● **TASK OBJECTIVE**:
Pick out each line with the word "purple" from the material that follows.

● **RECORD SET**:

┏━━

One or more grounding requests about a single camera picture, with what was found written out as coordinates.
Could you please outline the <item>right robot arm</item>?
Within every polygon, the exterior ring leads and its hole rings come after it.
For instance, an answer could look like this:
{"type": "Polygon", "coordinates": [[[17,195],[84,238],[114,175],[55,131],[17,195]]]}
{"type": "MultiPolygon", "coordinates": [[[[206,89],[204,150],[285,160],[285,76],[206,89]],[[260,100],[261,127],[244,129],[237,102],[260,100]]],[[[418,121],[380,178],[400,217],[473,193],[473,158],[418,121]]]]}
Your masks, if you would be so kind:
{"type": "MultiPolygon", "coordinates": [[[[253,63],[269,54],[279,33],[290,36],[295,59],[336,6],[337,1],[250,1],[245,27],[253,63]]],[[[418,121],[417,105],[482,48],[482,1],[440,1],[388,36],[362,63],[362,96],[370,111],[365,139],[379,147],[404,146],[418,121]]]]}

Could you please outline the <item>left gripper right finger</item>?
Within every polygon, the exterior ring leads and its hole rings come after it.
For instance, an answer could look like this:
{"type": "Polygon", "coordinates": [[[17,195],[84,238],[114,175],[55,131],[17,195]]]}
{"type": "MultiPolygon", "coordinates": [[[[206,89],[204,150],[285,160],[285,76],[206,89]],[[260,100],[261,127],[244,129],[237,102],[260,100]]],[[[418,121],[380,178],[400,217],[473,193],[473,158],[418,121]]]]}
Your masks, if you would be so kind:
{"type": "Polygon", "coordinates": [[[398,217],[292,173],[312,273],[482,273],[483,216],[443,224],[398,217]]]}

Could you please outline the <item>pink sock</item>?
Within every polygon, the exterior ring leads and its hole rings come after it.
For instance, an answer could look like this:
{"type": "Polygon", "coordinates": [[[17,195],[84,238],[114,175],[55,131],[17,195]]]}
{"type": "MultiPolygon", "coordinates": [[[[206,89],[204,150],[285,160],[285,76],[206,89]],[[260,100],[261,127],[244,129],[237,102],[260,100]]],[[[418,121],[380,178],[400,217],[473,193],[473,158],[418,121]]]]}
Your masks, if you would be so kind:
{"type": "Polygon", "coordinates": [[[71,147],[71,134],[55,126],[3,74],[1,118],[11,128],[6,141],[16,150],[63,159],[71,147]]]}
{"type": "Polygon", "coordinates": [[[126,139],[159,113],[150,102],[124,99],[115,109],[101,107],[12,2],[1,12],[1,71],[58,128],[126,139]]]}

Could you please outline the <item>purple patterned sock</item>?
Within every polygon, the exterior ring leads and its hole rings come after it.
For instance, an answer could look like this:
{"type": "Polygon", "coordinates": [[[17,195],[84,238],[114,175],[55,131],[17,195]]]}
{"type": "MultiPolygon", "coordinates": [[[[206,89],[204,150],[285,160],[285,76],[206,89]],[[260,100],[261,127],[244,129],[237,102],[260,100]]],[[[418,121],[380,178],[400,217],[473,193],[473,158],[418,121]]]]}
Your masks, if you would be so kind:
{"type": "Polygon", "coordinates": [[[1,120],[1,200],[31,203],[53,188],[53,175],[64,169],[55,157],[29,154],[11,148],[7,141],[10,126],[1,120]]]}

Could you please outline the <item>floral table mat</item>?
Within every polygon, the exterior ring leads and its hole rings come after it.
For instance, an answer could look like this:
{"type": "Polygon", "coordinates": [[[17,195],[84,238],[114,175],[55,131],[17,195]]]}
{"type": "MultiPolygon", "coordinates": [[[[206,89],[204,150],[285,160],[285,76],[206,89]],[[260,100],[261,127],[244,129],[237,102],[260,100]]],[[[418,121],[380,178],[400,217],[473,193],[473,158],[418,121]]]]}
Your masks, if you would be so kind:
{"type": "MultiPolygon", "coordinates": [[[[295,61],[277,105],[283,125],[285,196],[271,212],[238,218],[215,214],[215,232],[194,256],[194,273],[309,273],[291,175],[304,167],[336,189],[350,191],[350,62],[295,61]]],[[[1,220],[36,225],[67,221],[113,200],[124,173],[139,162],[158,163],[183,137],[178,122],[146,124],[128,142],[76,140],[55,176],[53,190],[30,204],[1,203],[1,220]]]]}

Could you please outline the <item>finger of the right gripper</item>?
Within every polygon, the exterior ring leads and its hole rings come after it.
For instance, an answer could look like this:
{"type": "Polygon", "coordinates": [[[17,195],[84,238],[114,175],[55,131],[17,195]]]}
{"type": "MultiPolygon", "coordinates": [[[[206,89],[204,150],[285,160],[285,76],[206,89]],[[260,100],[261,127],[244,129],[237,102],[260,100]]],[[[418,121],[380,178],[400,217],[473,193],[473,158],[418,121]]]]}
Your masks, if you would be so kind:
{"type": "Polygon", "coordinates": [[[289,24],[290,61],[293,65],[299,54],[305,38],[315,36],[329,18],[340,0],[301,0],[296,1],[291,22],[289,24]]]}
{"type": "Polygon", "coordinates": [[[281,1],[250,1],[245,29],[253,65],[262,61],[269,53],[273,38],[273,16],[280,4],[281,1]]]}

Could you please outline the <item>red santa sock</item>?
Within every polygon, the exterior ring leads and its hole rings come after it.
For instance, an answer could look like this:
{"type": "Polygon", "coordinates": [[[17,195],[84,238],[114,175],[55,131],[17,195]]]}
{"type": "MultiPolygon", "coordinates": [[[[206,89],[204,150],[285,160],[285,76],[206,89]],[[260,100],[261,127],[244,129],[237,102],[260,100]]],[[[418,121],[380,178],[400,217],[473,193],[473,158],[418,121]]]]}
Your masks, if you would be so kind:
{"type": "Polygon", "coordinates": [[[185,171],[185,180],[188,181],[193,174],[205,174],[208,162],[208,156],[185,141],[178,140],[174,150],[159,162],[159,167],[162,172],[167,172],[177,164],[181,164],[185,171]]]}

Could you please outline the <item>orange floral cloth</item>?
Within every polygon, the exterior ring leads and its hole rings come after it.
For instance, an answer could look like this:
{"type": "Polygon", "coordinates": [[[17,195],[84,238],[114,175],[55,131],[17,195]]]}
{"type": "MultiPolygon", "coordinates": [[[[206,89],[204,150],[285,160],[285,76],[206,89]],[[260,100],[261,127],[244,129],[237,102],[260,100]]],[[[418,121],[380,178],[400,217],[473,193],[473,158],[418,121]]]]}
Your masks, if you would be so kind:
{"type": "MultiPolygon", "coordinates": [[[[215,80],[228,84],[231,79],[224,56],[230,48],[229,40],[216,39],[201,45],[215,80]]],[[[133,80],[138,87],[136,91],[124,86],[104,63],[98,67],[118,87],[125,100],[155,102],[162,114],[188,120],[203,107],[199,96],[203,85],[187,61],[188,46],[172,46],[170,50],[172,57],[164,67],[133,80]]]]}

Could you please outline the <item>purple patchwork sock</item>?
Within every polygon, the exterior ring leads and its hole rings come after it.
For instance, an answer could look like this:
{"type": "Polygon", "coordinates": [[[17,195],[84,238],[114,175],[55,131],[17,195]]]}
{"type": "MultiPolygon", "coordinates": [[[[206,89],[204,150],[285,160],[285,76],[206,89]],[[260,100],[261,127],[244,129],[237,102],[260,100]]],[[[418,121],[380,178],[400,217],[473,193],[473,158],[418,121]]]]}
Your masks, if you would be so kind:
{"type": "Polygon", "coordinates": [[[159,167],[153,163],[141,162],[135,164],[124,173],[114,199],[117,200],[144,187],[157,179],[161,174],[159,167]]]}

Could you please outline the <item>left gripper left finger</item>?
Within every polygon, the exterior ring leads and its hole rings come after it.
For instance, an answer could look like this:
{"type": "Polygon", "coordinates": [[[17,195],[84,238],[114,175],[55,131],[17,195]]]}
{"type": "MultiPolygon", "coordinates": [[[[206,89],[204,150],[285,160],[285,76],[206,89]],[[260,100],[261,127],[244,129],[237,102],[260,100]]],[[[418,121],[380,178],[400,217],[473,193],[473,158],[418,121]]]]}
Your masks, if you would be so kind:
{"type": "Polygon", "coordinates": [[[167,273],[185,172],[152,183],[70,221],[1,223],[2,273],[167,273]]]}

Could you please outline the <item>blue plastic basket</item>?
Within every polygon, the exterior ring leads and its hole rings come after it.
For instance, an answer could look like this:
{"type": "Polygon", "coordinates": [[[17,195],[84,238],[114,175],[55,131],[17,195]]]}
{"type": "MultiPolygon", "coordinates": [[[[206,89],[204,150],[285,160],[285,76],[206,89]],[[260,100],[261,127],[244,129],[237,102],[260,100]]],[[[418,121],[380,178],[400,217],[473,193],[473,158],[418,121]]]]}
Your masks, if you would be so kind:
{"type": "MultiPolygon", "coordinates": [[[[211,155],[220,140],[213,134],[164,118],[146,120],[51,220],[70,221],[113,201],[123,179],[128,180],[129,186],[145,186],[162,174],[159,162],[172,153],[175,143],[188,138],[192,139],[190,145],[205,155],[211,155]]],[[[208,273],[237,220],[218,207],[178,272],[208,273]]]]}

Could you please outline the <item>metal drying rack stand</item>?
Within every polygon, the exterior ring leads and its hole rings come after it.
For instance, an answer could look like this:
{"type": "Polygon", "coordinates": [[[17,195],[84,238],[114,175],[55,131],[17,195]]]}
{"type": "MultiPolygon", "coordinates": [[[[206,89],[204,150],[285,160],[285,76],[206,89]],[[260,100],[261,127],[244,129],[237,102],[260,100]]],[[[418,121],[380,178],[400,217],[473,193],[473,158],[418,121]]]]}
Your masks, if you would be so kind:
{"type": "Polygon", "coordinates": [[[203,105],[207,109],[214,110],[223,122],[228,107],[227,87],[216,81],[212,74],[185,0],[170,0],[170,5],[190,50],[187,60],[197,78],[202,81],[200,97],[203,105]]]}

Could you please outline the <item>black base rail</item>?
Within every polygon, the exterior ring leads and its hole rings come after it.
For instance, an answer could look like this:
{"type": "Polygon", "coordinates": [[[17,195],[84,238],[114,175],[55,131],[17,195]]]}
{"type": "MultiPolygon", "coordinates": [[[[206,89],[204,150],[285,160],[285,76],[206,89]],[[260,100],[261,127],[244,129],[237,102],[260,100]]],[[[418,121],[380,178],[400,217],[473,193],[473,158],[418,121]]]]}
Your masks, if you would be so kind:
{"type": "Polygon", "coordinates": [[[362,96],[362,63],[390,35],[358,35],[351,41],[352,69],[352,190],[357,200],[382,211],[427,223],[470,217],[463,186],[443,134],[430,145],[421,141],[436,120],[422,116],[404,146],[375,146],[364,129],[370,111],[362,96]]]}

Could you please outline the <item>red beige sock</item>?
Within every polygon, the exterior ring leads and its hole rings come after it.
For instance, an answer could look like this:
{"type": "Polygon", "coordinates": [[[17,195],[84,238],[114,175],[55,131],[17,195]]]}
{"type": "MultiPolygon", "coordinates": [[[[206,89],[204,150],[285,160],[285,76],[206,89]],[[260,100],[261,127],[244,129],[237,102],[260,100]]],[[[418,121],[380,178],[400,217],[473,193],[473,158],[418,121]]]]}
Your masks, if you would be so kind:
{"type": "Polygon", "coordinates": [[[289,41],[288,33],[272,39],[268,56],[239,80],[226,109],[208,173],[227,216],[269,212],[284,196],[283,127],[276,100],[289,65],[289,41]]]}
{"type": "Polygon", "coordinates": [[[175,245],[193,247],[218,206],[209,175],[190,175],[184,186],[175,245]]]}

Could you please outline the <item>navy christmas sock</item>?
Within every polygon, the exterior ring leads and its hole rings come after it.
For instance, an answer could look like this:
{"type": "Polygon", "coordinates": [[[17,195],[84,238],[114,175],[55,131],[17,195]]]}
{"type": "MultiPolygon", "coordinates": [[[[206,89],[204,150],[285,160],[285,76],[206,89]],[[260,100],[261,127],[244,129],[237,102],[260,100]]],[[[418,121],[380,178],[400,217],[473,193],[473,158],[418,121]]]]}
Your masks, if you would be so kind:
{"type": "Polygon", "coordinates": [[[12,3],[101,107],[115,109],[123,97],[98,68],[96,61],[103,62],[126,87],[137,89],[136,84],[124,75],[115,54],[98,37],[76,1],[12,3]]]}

┗━━

● **RESPONSE TO THIS TASK**:
Could you please outline the <item>purple patterned sock</item>?
Could you please outline the <item>purple patchwork sock</item>?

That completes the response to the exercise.